> _TASK BRIEF_: Only one span of the listing below is wanted: the lines from the one with "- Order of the" through the one with "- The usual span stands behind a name", reproduced exactly, both ends kept.

[[ MATERIAL FOR THIS TASK, beginning ]]

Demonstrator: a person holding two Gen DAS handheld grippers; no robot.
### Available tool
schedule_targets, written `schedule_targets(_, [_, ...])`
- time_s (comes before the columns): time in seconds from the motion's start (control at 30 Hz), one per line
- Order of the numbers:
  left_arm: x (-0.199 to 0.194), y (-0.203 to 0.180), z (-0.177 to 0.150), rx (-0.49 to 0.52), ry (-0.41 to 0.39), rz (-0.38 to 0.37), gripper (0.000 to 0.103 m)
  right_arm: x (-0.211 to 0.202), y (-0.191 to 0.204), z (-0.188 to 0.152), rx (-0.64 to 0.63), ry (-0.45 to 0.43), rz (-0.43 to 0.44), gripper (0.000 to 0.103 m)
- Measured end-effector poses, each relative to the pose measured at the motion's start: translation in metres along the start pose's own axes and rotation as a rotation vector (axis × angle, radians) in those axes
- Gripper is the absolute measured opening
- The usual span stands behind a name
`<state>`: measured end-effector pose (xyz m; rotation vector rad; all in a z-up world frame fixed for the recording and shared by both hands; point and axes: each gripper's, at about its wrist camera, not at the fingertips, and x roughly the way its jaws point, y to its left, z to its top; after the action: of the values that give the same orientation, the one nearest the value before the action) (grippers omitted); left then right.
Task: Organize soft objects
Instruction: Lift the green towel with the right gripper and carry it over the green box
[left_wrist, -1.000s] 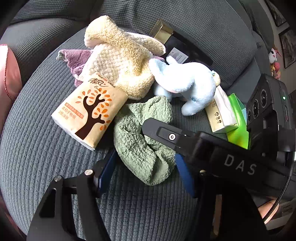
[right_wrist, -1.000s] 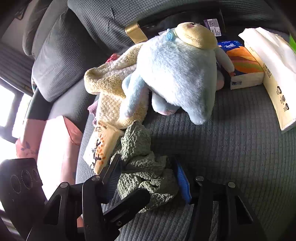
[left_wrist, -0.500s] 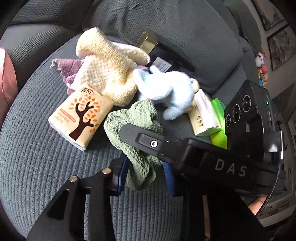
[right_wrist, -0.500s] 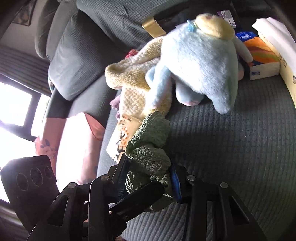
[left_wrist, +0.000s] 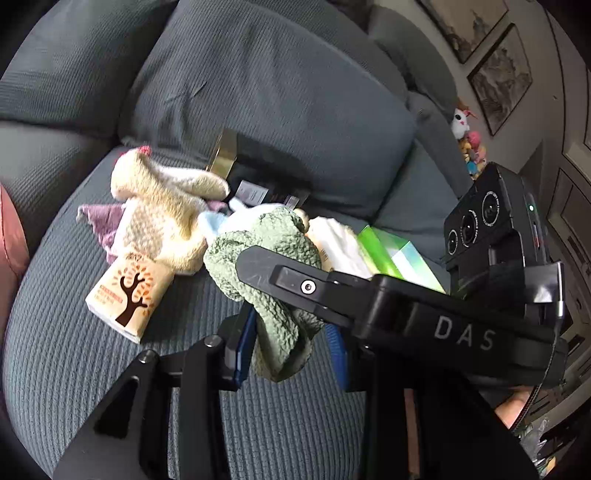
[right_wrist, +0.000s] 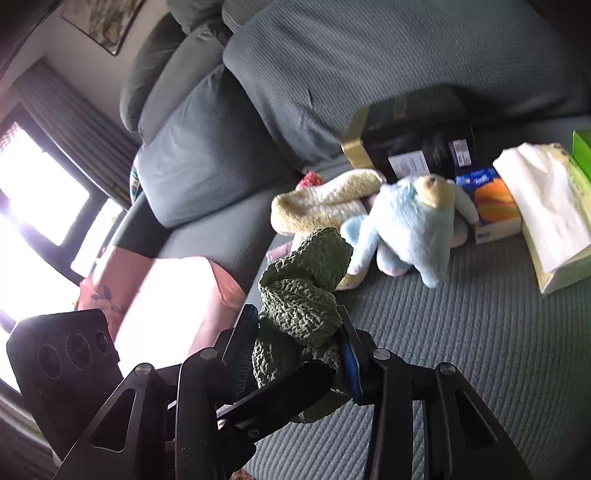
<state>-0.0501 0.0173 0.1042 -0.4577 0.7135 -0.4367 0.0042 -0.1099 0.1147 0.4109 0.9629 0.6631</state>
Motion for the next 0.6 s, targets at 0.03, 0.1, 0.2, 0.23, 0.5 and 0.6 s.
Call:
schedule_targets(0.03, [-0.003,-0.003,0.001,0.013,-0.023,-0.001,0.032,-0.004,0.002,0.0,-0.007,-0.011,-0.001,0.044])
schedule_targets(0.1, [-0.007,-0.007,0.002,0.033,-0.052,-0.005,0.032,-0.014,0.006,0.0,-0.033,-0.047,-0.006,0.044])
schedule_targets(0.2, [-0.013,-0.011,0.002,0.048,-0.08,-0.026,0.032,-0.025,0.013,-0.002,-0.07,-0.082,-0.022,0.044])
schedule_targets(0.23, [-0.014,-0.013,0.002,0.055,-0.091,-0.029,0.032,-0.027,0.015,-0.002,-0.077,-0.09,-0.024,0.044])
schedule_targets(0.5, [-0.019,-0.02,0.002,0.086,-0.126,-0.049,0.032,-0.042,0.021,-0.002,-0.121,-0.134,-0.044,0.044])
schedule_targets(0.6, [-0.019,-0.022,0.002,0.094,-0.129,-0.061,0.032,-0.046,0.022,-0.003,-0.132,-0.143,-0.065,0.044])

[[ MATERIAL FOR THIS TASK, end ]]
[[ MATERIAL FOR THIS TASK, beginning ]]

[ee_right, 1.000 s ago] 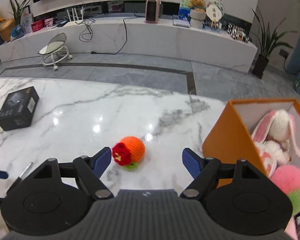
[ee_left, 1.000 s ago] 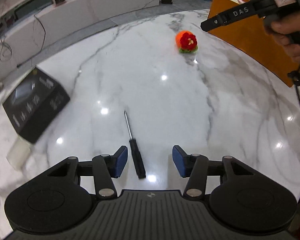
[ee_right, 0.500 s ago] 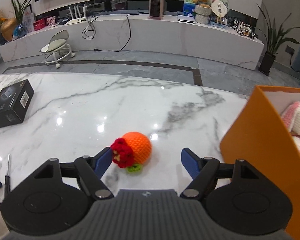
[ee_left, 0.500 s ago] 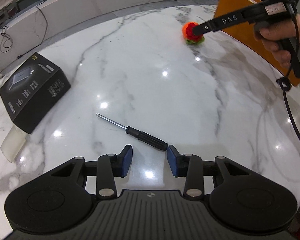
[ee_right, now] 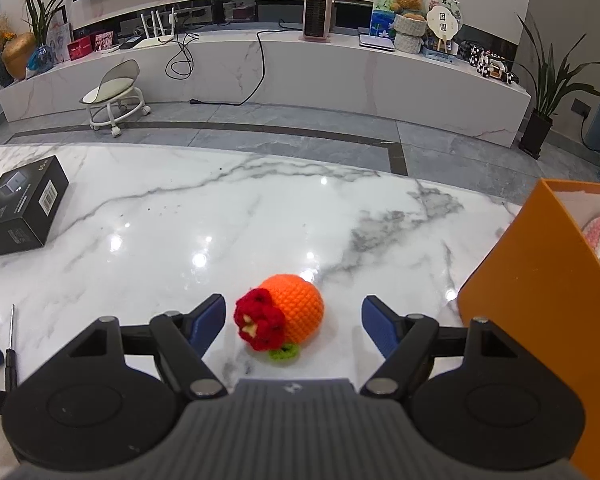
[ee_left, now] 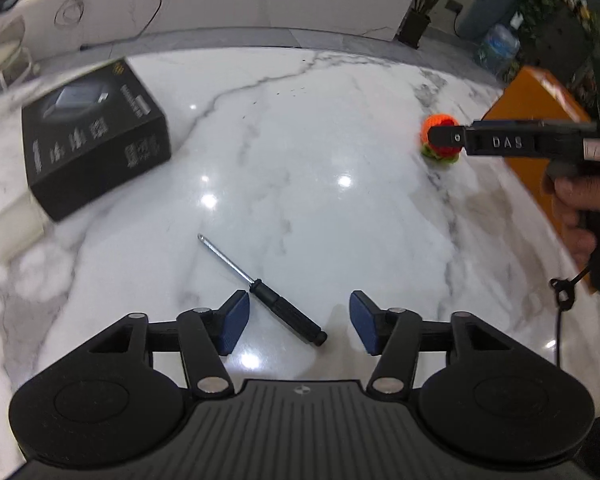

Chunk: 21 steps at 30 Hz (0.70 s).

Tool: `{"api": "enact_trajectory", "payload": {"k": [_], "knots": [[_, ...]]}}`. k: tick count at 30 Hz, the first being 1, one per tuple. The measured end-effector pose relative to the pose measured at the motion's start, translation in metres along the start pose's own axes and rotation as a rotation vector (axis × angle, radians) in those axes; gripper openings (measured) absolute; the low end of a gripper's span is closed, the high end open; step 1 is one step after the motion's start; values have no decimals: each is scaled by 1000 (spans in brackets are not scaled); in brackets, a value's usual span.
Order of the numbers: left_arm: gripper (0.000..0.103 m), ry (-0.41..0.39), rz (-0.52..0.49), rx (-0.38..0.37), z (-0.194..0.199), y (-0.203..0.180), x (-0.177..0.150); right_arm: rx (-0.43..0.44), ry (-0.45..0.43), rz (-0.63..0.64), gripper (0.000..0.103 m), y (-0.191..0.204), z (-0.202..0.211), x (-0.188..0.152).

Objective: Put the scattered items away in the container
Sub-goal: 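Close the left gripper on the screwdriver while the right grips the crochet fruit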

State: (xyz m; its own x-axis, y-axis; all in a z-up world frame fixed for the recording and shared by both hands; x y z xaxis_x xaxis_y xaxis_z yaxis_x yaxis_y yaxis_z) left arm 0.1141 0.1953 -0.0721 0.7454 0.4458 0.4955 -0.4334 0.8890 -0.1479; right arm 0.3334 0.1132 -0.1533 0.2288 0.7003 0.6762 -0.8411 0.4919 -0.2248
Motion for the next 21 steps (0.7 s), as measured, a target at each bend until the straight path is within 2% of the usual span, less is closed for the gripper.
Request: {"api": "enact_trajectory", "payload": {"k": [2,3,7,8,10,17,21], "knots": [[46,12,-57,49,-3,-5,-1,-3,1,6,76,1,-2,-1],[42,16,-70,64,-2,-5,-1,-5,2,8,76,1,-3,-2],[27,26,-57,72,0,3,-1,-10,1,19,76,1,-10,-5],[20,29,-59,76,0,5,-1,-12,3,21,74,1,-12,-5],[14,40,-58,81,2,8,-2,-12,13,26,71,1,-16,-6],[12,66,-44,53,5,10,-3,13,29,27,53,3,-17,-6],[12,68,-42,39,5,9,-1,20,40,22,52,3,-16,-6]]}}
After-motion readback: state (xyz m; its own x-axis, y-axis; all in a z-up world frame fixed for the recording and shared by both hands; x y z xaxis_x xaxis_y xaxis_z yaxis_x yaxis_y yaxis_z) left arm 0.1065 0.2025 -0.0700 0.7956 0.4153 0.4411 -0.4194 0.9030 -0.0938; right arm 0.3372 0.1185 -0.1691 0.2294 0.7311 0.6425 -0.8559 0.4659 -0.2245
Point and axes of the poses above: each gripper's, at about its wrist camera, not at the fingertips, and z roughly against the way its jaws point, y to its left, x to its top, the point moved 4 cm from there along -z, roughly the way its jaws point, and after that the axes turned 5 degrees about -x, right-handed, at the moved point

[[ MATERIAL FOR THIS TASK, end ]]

> _SOLVED EXERCISE_:
- Order of the numbers:
  left_arm: x (-0.199 to 0.194), y (-0.203 to 0.180), z (-0.177 to 0.150), rx (-0.49 to 0.52), ry (-0.41 to 0.39), rz (-0.38 to 0.37), gripper (0.000 to 0.103 m)
  right_arm: x (-0.211 to 0.202), y (-0.191 to 0.204), z (-0.188 to 0.152), rx (-0.64 to 0.63), ry (-0.45 to 0.43), rz (-0.43 to 0.44), gripper (0.000 to 0.103 m)
- Measured end-effector poses, each relative to the pose measured at the motion's start: translation in metres along the start pose's own axes and rotation as a rotation vector (axis × angle, radians) in those axes
- Gripper is the absolute measured opening
- The usual span stands behind a name

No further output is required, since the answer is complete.